──────── Data supplied ────────

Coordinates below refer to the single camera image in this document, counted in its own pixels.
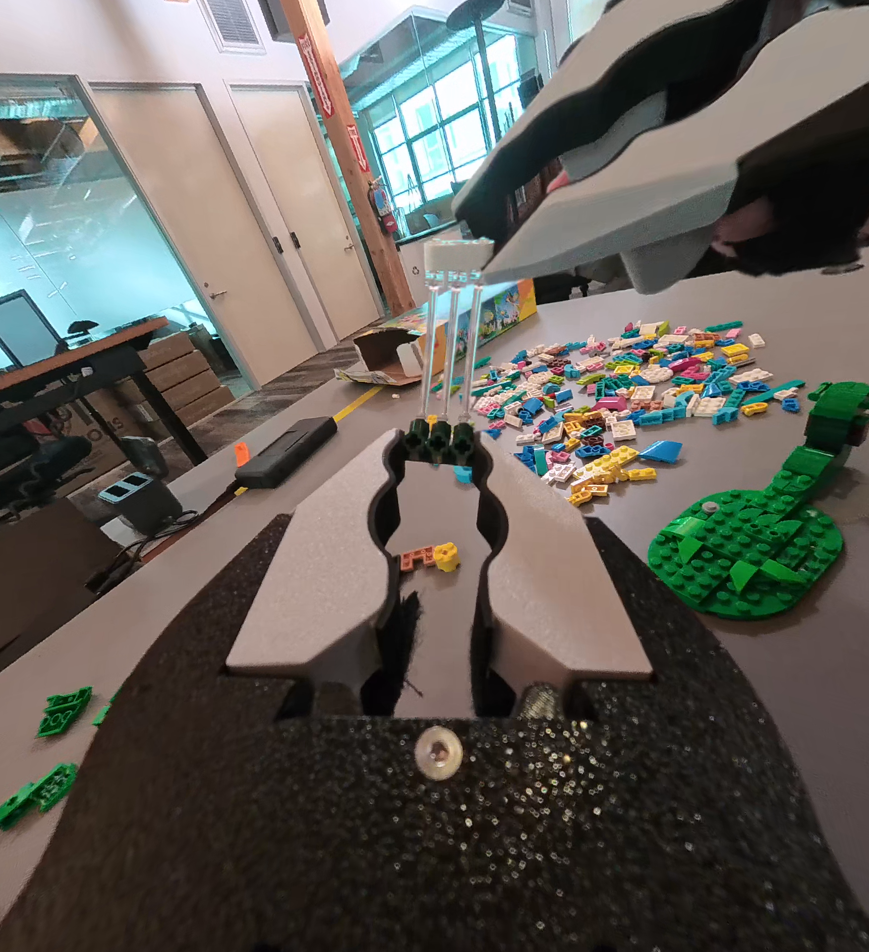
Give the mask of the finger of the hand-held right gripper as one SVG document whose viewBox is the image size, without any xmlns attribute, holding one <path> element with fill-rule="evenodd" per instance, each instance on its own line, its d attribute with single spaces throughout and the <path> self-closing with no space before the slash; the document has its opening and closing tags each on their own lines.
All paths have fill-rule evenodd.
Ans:
<svg viewBox="0 0 869 952">
<path fill-rule="evenodd" d="M 702 110 L 645 131 L 583 179 L 569 153 L 566 166 L 555 160 L 518 188 L 512 234 L 494 243 L 489 279 L 617 257 L 638 292 L 664 291 L 713 252 L 743 149 L 812 118 L 869 118 L 869 2 L 809 15 L 807 2 L 770 4 L 760 47 Z"/>
<path fill-rule="evenodd" d="M 473 237 L 508 241 L 513 193 L 576 153 L 583 179 L 632 139 L 697 113 L 761 44 L 770 2 L 607 2 L 547 86 L 463 186 L 455 217 Z"/>
</svg>

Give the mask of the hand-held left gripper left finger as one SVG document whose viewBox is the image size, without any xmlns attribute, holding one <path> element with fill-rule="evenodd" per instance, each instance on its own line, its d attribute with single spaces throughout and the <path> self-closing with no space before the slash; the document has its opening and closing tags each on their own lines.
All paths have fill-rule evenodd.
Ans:
<svg viewBox="0 0 869 952">
<path fill-rule="evenodd" d="M 342 684 L 367 715 L 391 716 L 406 637 L 386 635 L 400 570 L 401 429 L 384 432 L 295 509 L 226 660 L 228 673 Z"/>
</svg>

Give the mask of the white three-stud plate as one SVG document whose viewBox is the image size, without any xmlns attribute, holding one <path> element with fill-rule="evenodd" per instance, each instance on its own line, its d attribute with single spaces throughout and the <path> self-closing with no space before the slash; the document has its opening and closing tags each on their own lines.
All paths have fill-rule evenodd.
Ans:
<svg viewBox="0 0 869 952">
<path fill-rule="evenodd" d="M 494 242 L 476 240 L 430 240 L 424 245 L 426 287 L 465 284 L 480 278 L 494 254 Z"/>
</svg>

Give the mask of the green brick with clear stems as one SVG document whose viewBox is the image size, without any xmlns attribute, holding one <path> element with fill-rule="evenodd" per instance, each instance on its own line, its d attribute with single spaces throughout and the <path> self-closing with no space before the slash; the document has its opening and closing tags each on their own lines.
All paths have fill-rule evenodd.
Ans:
<svg viewBox="0 0 869 952">
<path fill-rule="evenodd" d="M 459 316 L 461 292 L 468 284 L 470 275 L 466 271 L 452 268 L 428 269 L 426 286 L 428 287 L 428 314 L 425 329 L 425 343 L 422 348 L 421 404 L 417 417 L 411 422 L 404 434 L 403 445 L 407 458 L 413 462 L 432 464 L 464 463 L 470 453 L 471 438 L 468 435 L 456 437 L 456 426 L 452 424 L 452 389 L 459 339 Z M 440 410 L 431 410 L 431 380 L 434 375 L 435 351 L 437 349 L 438 325 L 436 309 L 441 294 L 448 293 L 449 317 L 444 332 L 444 353 L 440 395 Z"/>
</svg>

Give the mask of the clear antenna stem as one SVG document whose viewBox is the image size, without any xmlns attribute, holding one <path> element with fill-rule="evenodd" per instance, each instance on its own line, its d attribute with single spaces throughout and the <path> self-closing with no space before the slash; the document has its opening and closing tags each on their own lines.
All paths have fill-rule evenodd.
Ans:
<svg viewBox="0 0 869 952">
<path fill-rule="evenodd" d="M 479 343 L 480 328 L 480 310 L 483 298 L 483 285 L 480 283 L 478 274 L 472 283 L 472 300 L 466 326 L 466 342 L 464 352 L 464 380 L 460 391 L 460 412 L 457 418 L 458 423 L 467 423 L 470 420 L 470 404 L 473 387 L 473 372 L 477 358 L 477 349 Z"/>
</svg>

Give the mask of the wooden office desk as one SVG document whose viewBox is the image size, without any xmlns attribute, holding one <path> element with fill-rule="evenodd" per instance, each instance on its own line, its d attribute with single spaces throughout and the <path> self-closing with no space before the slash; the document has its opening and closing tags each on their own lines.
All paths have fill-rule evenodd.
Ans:
<svg viewBox="0 0 869 952">
<path fill-rule="evenodd" d="M 154 317 L 52 357 L 0 374 L 0 472 L 31 457 L 47 444 L 24 423 L 66 407 L 114 383 L 130 378 L 140 388 L 168 434 L 194 465 L 208 456 L 188 426 L 148 378 L 143 360 L 158 330 L 169 320 Z"/>
</svg>

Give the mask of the black pole stand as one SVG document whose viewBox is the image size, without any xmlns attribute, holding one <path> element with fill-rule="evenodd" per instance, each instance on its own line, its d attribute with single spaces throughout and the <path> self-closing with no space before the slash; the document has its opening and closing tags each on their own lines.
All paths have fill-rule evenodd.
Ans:
<svg viewBox="0 0 869 952">
<path fill-rule="evenodd" d="M 497 14 L 504 5 L 504 1 L 463 1 L 452 9 L 446 22 L 449 32 L 457 33 L 468 29 L 474 32 L 484 86 L 487 93 L 488 114 L 495 144 L 499 143 L 502 131 L 496 102 L 495 85 L 491 67 L 488 63 L 485 22 Z"/>
</svg>

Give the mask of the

────────

### What you are asked to do
Copy out every line in the records where the word "finger" is found.

### Written answer
Give the mask of the finger of the hand-held right gripper as one SVG document whose viewBox is the image size, without any xmlns attribute, holding one <path> element with fill-rule="evenodd" per instance, each instance on its own line, its d attribute with single spaces throughout and the <path> self-closing with no space before the slash; the document has its opening and closing tags each on their own lines.
Give the mask of the hand-held left gripper left finger as one SVG document whose viewBox is the image size, without any xmlns attribute, holding one <path> element with fill-rule="evenodd" per instance, each instance on its own line, its d attribute with single spaces throughout and the <path> self-closing with no space before the slash; the document has its opening and closing tags each on their own lines.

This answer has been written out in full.